Obviously I’m not one of those people and whether it’s talking about my last trip or planning the next one there’s nothing I love more than whiling away the hours with stories about travelling. I’m lucky to have a few friends who are also in to exploring the world, as well as some very patient ones who are at least willing to listen to me going on about my trips. But I do sometimes worry about turning into the next “Gap Yah” bore. (Although I’d obviously be the northern version, so I’d be more likely to be banging on about my “Gap Yuuur”.)

I’ve joined Twitter about a year and a half ago before setting off on my 30b430 trip. I always thought people who used the site were a pretty friendly bunch and I used to love reading about other adventures. But it’s only since returning home that I’ve suddenly realised how much you need a travelling community to talk to once you’re back.

I’m sure we’ve all experienced those post-trip blues when you get home and suddenly you’re faced with the freezing cold weather and the never-ending job search (or is that just me?) So it’s been a relief to be able to turn to Twitter to talk about my travels and get inspiration for my next trip.

One of the best things I’ve found is that you never have to explain yourself to other travellers. When a lot of people at home ask me about my trip, one question that always comes up is “So is that you finished with travelling now?” and it’s kind of difficult to explain the constant wanderlust I have to someone who has no interest in it whatsoever. I guess it’s kind of like me and football. I can listen and nod in the right places but at the end of the day I have absolutely no idea why people care so much.

So that is what’s great about the travel community on Twitter, people just get you.
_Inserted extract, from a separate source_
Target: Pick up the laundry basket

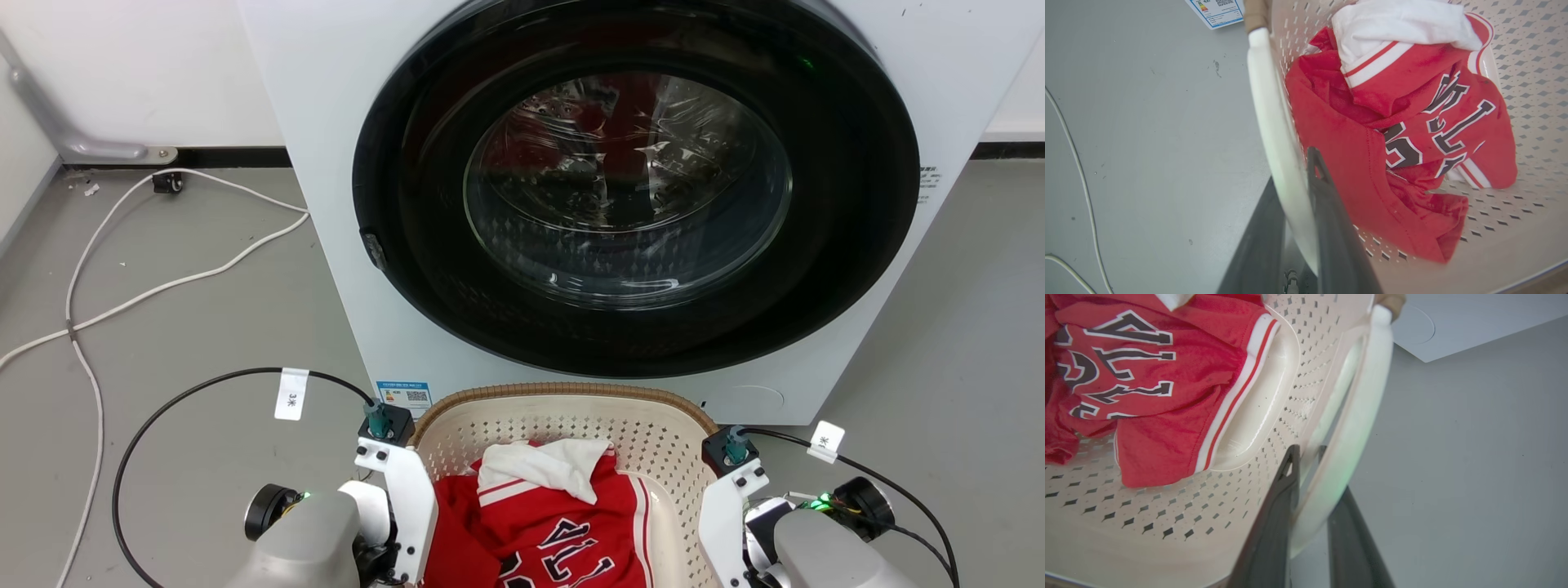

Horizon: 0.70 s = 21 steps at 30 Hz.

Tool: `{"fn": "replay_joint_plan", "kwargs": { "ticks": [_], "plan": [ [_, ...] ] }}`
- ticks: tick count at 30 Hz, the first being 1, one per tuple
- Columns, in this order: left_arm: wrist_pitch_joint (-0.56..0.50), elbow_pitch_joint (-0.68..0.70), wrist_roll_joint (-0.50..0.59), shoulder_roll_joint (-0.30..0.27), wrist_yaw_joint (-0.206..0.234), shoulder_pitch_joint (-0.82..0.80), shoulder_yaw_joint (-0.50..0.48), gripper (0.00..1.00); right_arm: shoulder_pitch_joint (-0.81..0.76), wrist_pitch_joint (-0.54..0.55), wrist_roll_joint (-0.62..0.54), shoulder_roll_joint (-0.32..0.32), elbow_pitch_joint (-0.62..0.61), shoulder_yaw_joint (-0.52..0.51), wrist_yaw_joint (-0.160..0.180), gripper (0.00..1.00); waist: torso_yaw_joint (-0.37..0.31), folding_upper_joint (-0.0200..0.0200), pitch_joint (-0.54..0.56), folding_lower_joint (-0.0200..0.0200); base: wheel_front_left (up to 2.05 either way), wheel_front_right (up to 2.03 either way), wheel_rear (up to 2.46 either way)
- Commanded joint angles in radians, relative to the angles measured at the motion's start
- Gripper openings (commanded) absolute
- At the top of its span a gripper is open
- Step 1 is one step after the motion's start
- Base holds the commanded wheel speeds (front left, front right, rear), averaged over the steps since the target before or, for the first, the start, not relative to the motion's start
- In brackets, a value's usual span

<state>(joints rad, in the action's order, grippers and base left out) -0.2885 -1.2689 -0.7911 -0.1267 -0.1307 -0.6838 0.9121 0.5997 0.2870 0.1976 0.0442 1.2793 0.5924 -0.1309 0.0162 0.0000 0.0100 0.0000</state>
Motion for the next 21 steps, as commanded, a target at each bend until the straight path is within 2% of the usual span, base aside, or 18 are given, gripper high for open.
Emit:
{"fn": "replay_joint_plan", "kwargs": {
  "ticks": [1,21],
  "plan": [
    [0.001,0.005,0.001,-0.014,0.003,-0.02,0.009,0.0,0.009,0.008,-0.007,0.011,0.009,0.016,0.0,0.0,0.0,0.0,-0.001,0.0,0.0,0.0,0.0],
    [0.005,0.007,-0.038,-0.02,0.002,-0.021,0.049,0.0,0.006,0.016,0.025,0.011,0.012,0.043,0.0,0.0,-0.006,0.0,-0.007,0.0,0.0,0.0,0.0]
  ]
}}
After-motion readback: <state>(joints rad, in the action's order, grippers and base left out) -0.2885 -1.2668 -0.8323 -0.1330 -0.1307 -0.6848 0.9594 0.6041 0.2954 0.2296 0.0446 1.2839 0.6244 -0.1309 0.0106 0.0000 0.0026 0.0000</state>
It’s a place to throw out your random travel questions, to get a bit of encouragement when you suddenly get The Fear about the life you chosen and to relive your old travel stories, where no one gets bored (or maybe they do, but luckily they’re behind a computer screen so you can’t see their eyes glazing over).
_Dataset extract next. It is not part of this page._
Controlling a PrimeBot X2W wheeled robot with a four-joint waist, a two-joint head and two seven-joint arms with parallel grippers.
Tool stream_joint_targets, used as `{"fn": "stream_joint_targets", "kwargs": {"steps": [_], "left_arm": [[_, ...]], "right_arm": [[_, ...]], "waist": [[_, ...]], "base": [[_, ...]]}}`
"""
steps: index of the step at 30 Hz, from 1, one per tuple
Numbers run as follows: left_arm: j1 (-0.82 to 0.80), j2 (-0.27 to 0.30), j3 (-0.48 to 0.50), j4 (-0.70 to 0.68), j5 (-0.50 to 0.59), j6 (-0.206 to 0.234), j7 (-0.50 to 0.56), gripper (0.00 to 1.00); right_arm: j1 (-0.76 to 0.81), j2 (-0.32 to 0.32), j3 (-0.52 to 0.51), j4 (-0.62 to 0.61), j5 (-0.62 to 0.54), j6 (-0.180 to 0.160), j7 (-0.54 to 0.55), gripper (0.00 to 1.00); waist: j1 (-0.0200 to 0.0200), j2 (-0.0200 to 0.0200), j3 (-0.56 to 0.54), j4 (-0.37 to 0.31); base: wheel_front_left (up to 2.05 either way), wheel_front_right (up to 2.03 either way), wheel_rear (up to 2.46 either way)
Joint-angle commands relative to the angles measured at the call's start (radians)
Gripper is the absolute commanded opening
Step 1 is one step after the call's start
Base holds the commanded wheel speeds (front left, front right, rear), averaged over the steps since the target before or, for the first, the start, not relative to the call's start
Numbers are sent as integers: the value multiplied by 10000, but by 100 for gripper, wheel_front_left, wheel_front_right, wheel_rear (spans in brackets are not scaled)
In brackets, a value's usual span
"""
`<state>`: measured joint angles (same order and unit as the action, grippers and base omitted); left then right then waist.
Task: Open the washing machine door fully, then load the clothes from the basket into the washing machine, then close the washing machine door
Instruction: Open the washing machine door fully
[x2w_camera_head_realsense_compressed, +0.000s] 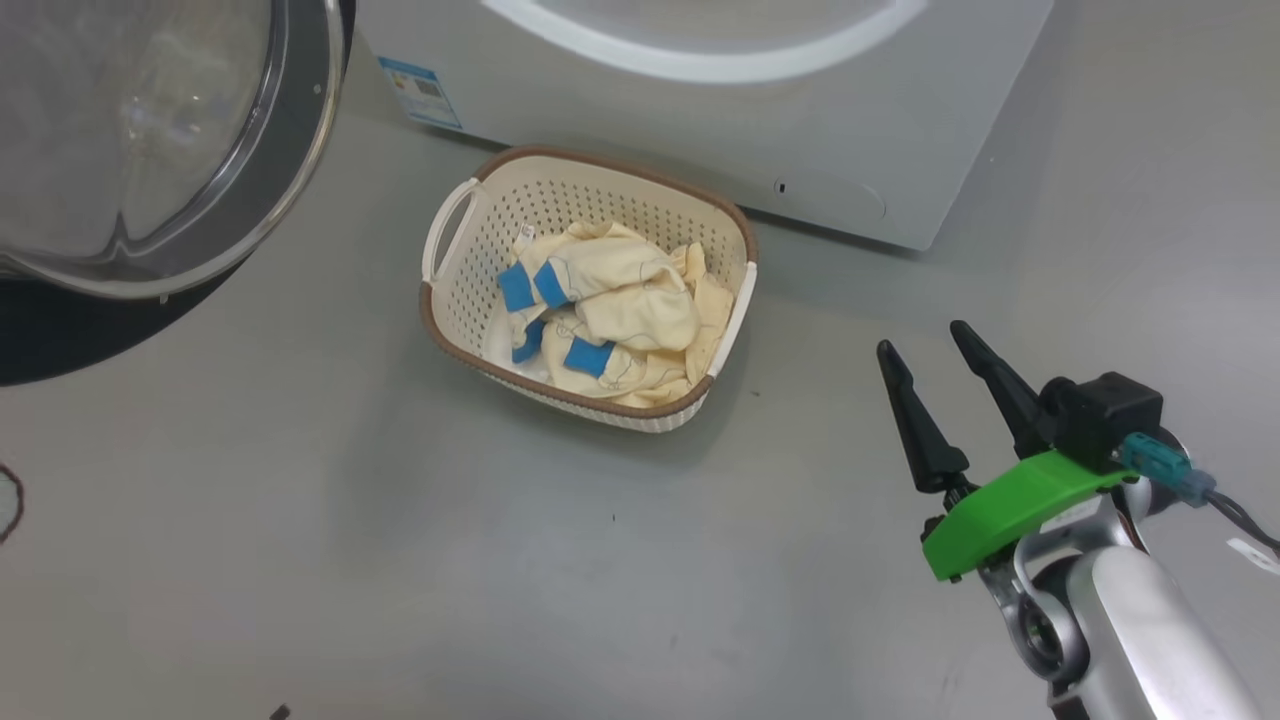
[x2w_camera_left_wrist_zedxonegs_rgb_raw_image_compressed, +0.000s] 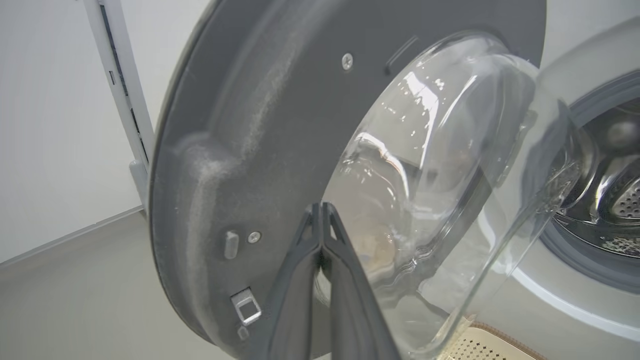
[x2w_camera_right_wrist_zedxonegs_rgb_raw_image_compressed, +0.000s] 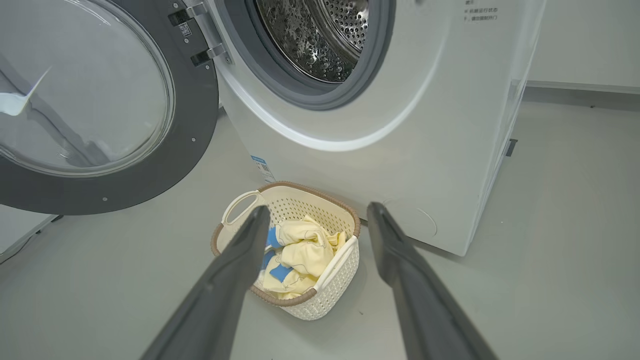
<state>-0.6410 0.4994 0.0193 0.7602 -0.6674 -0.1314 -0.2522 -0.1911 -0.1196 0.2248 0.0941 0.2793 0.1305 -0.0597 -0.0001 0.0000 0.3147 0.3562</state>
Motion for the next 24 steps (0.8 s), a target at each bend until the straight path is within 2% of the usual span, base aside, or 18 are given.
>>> {"fn": "stream_joint_targets", "kwargs": {"steps": [1,8,15,24], "left_arm": [[-10,589,260,-306,86,9,-95,0],[830,441,-921,-1203,-3,8,-95,0],[1794,265,-1587,-1986,-86,31,-68,0],[3395,-105,-1998,-3727,40,617,183,0]], "right_arm": [[-50,71,192,-262,39,2,-132,100],[82,89,258,237,213,2,-569,100],[430,115,278,631,458,2,-929,100],[863,158,407,812,751,2,-1259,100]], "waist": [[1,0,-302,-146],[1,0,-1174,-585],[1,0,-2080,-1137],[1,0,-3028,-1994]], "base": [[0,0,0],[0,0,0],[0,0,0],[0,0,0]]}}
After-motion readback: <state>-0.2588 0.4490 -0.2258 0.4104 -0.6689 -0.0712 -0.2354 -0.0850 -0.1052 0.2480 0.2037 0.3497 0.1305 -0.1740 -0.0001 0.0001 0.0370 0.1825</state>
Did I tell you the one about eating my entire body weight in Thailand?

I also love the weekly chats which travel enthusiasts have set up like Travel Talk on Twitter, where other travellers are always willing to share tips and advise you about your next destination. Looking back on my Twitter feed during yesterday’s #ttot for example, I spoke to @Canuckiwikate about New Zealand, the joys of looking like an 18-year-old with @StepheeTravels and the importance of packing your humour and your pants when you’re travelling with @lauraexplorer89.

In the evening I joined #gapyearchat, run by @gapyear.com, for the first time, where I discussed Brazil with @nihaoxiongmao, chatted about American summer camps with @VickyFlipFlop and shared my love of China with @worldwanders. @elspeth_rodgers also gave me a recommendation of where to dive when I go to South Africa and I talked tea and cakes with @vagabondbaker and @LexiLovesTravel. I even bumped into @pocket___rocket who I’d met in a hostel in Christchurch way back in February.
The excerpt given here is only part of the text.